(What is required):
Please keep the images out and set down the data exactly as given.

(Dataset excerpt):
════════════════════
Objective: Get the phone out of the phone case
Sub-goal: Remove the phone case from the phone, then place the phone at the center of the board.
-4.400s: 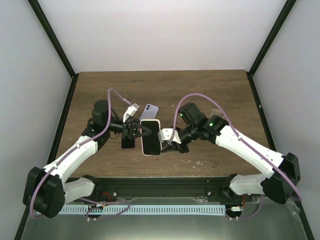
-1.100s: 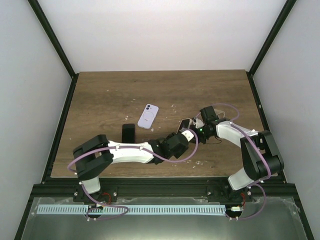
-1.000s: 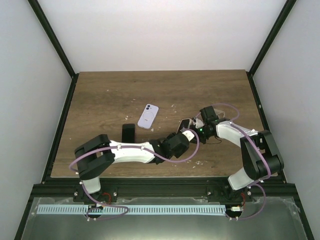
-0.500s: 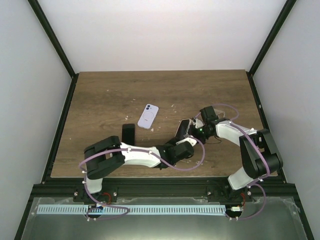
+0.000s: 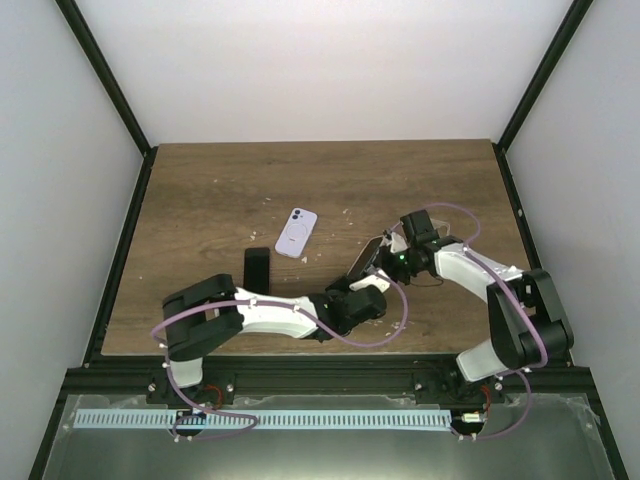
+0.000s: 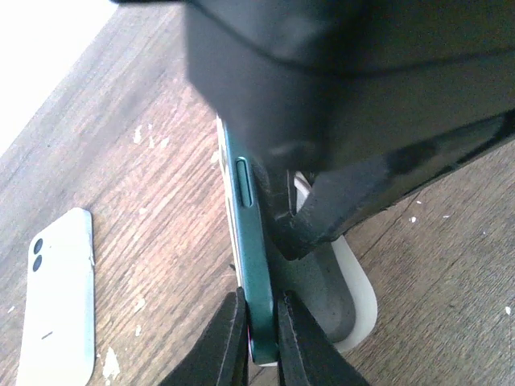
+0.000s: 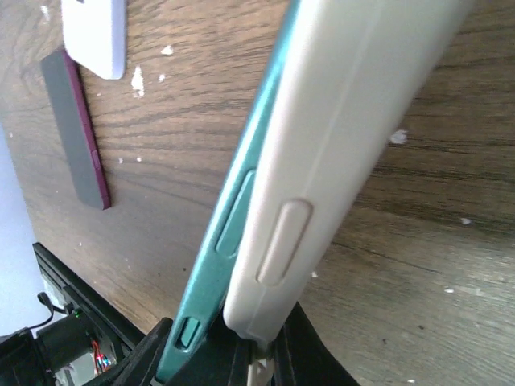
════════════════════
(Solution to this problem):
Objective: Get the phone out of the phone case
Sub-goal: Remove the phone case from the phone, then place the phone at the center of the board.
-4.400s: 
-1.100s: 
-1.000s: 
-0.500s: 
+0.000s: 
+0.000s: 
+0.000s: 

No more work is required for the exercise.